→ **EXERCISE MATERIALS**
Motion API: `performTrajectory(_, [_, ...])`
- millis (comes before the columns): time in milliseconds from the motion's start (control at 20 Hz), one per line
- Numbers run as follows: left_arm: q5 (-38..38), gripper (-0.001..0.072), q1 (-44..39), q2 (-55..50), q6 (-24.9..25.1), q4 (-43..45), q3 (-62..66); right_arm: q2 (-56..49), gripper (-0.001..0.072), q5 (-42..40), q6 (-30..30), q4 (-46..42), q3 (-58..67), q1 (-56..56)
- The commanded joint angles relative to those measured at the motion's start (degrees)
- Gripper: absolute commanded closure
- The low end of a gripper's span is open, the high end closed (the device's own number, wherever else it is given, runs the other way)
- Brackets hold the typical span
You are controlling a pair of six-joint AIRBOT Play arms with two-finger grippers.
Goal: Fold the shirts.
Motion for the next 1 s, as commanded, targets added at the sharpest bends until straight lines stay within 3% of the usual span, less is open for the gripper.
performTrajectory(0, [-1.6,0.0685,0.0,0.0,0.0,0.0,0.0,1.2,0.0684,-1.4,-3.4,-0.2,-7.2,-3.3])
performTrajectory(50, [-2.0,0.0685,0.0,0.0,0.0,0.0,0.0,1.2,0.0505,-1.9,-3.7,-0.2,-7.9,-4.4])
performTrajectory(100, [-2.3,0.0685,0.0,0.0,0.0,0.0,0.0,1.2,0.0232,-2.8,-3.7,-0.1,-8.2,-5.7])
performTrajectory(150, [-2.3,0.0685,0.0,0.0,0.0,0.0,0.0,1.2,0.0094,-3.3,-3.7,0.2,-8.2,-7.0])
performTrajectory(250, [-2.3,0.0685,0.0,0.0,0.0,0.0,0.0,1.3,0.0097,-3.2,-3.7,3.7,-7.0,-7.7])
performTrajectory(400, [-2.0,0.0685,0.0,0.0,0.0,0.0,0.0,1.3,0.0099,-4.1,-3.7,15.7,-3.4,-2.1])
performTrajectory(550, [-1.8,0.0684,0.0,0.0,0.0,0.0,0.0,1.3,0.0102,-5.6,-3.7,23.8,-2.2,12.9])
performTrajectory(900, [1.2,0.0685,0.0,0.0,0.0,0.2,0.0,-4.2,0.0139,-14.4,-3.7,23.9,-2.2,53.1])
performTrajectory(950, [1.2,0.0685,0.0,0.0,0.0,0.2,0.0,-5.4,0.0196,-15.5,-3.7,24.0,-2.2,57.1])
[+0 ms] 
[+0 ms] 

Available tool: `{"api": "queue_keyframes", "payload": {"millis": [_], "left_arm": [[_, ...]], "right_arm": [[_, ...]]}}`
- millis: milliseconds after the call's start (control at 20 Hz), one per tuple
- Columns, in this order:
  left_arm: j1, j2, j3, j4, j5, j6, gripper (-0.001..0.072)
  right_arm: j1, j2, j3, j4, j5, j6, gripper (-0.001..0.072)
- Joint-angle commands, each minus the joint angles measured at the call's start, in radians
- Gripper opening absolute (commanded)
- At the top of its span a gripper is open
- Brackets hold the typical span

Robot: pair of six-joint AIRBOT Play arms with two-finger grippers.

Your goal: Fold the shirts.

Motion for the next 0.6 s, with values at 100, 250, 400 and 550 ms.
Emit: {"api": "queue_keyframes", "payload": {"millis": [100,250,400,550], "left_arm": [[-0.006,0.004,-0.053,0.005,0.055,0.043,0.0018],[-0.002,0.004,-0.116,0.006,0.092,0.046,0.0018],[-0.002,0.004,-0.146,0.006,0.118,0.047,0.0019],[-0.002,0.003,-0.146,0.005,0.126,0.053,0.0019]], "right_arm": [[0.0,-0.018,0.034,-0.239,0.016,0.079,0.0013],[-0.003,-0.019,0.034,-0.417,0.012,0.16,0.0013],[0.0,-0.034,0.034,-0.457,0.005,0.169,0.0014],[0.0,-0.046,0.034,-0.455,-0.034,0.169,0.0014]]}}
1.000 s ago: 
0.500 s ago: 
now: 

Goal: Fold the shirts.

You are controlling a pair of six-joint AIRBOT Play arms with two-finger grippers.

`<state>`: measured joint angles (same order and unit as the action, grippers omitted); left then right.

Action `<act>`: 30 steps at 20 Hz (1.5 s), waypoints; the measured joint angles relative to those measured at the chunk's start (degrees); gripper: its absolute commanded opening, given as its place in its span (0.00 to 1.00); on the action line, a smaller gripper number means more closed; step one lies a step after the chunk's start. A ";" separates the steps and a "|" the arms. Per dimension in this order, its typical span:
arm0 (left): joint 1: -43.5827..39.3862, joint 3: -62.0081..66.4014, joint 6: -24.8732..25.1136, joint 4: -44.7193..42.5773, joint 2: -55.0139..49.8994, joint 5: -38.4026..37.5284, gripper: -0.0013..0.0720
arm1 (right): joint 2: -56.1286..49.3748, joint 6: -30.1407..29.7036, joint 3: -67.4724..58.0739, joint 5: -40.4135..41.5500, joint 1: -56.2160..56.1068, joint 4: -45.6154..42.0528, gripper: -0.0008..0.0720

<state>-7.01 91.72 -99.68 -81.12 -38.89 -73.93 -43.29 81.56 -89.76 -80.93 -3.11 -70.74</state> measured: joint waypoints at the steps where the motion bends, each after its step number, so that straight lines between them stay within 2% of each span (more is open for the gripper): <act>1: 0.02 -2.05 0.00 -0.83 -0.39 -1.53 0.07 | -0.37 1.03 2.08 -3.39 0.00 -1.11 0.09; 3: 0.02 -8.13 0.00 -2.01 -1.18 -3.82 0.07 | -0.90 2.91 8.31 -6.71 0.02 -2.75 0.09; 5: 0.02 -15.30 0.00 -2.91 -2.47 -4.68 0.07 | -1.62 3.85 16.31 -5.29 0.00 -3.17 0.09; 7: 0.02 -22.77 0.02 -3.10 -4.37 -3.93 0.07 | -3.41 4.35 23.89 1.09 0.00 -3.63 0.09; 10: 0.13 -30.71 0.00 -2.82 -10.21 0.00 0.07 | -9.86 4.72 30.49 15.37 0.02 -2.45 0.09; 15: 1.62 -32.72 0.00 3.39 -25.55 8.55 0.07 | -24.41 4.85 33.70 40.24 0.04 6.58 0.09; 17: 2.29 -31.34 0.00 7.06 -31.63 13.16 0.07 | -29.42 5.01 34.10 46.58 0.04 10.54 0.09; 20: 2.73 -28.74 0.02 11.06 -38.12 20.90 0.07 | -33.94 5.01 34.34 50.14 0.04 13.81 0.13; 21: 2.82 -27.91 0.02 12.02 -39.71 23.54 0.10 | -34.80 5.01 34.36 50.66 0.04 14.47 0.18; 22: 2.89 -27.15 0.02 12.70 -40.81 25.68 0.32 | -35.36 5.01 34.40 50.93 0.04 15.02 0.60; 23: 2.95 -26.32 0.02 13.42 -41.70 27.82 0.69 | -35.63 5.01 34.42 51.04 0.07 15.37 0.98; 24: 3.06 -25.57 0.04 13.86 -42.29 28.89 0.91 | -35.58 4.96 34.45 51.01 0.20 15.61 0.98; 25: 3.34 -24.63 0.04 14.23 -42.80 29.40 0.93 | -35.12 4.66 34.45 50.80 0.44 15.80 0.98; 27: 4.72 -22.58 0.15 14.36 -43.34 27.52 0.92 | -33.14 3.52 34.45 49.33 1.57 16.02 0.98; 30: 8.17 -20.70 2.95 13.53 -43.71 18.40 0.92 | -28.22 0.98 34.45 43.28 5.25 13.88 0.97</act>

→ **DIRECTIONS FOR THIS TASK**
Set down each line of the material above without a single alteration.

→ **SOLUTION FOR THIS TASK**
Motion API: `performTrajectory(_, [_, ...])`
- millis (comes before the columns): time in milliseconds from the motion's start (control at 20 Hz), one per line
- Numbers run as follows: left_arm: q5 (-38..38), gripper (-0.001..0.072), q1 (-44..39), q2 (-55..50), q6 (-24.9..25.1), q4 (-43..45), q3 (-62..66); right_arm: q2 (-56..49), gripper (-0.001..0.072), q5 (-42..40), q6 (-30..30), q4 (-46..42), q3 (-58..67), q1 (-56..56)
- The commanded joint angles relative to those measured at the motion's start (degrees)
- Gripper: absolute commanded closure
- The low end of a gripper's span is open, the high end closed (the device's own number, wherever else it is given, runs the other way)
- Brackets hold the typical span
You are controlling a pair of six-joint AIRBOT Play arms with two-finger grippers.
Goal: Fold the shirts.
Motion for the next 1 s, as commanded, targets added at the sharpest bends until straight lines stay within 3% of the usual span, less is open for the gripper.
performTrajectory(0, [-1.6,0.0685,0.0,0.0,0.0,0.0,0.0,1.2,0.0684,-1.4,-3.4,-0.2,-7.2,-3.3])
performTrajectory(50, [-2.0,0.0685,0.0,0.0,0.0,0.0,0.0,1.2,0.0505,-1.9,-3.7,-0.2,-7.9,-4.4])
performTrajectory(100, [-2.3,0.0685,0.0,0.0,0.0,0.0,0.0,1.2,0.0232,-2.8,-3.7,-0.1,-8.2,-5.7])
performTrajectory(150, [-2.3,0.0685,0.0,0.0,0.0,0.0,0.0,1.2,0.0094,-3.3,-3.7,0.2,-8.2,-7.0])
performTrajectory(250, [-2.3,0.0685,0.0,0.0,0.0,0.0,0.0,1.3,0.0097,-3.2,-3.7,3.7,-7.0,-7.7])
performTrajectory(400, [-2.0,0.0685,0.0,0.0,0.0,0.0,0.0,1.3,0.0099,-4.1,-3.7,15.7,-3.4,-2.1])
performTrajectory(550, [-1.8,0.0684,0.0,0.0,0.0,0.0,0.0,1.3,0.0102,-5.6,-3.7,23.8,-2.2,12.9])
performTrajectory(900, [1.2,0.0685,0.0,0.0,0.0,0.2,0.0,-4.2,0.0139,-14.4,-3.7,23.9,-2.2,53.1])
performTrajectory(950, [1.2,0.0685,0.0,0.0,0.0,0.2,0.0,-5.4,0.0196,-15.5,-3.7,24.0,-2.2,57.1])
[+0 ms] 
[+0 ms] 

Available tool: `{"api": "queue_keyframes", "payload": {"millis": [_], "left_arm": [[_, ...]], "right_arm": [[_, ...]]}}`
- millis: milliseconds after the call's start (control at 20 Hz), one per tuple
- Columns, in this order:
  left_arm: j1, j2, j3, j4, j5, j6, gripper (-0.001..0.072)
  right_arm: j1, j2, j3, j4, j5, j6, gripper (-0.001..0.072)
- Joint-angle commands, each minus the joint angles measured at the call's start, in radians
- Gripper opening absolute (commanded)
- At the top of its span a gripper is open
- Brackets hold the typical span

Robot: pair of six-joint AIRBOT Play arms with two-finger grippers.

Your goal: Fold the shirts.

Motion for the next 0.6 s, with values at 100, 250, 400 and 550 ms.
Emit: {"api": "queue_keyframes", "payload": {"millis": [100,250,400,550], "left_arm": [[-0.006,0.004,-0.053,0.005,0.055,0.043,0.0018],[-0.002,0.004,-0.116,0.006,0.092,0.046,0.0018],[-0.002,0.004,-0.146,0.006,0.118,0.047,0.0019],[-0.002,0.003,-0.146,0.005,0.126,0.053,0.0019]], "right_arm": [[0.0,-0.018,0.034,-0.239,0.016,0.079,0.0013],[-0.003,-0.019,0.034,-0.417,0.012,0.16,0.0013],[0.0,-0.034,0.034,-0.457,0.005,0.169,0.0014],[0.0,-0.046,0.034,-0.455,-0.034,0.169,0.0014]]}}
1.000 s ago: 
0.500 s ago: 
now: 

Goal: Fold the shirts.

You are controlling a pair of six-joint AIRBOT Play arms with two-finger grippers.

`<state>`: measured joint angles (same order and unit as the action, grippers omitted); left then right.

Action `<act>`: 30 steps at 20 Hz (1.5 s), waypoints; the measured joint angles relative to those measured at the chunk's start (degrees); gripper: its absolute commanded opening, given as its place in its span (0.00 to 1.00); on the action line, a smaller gripper number means more closed; step one lies a step after the chunk's start. A ";" separates the steps and a "|" the arms. Per dimension in this order, its typical span:
arm0 (left): joint 1: -43.5827..39.3862, joint 3: -62.0081..66.4014, joint 6: -24.8732..25.1136, joint 4: -44.7193..42.5773, joint 2: -55.0139..49.8994, joint 5: -38.4026..37.5284, gripper: -0.0013..0.0720
arm1 (right): joint 2: -56.1286..49.3748, joint 6: -30.1407..29.7036, joint 3: -67.4724..58.0739, joint 5: -40.4135..41.5500, joint 1: -56.2160..56.1068, joint 4: -45.6154..42.0528, gripper: -0.0008..0.0720

<state>-7.01 91.72 -99.68 -81.12 -38.89 -73.93 -43.29 81.56 -89.76 -80.93 -3.11 -70.74</state> measured: joint waypoints at the steps where the motion bends, each after its step number, so that straight lines between them stay within 2% of each span (more is open for the gripper): <act>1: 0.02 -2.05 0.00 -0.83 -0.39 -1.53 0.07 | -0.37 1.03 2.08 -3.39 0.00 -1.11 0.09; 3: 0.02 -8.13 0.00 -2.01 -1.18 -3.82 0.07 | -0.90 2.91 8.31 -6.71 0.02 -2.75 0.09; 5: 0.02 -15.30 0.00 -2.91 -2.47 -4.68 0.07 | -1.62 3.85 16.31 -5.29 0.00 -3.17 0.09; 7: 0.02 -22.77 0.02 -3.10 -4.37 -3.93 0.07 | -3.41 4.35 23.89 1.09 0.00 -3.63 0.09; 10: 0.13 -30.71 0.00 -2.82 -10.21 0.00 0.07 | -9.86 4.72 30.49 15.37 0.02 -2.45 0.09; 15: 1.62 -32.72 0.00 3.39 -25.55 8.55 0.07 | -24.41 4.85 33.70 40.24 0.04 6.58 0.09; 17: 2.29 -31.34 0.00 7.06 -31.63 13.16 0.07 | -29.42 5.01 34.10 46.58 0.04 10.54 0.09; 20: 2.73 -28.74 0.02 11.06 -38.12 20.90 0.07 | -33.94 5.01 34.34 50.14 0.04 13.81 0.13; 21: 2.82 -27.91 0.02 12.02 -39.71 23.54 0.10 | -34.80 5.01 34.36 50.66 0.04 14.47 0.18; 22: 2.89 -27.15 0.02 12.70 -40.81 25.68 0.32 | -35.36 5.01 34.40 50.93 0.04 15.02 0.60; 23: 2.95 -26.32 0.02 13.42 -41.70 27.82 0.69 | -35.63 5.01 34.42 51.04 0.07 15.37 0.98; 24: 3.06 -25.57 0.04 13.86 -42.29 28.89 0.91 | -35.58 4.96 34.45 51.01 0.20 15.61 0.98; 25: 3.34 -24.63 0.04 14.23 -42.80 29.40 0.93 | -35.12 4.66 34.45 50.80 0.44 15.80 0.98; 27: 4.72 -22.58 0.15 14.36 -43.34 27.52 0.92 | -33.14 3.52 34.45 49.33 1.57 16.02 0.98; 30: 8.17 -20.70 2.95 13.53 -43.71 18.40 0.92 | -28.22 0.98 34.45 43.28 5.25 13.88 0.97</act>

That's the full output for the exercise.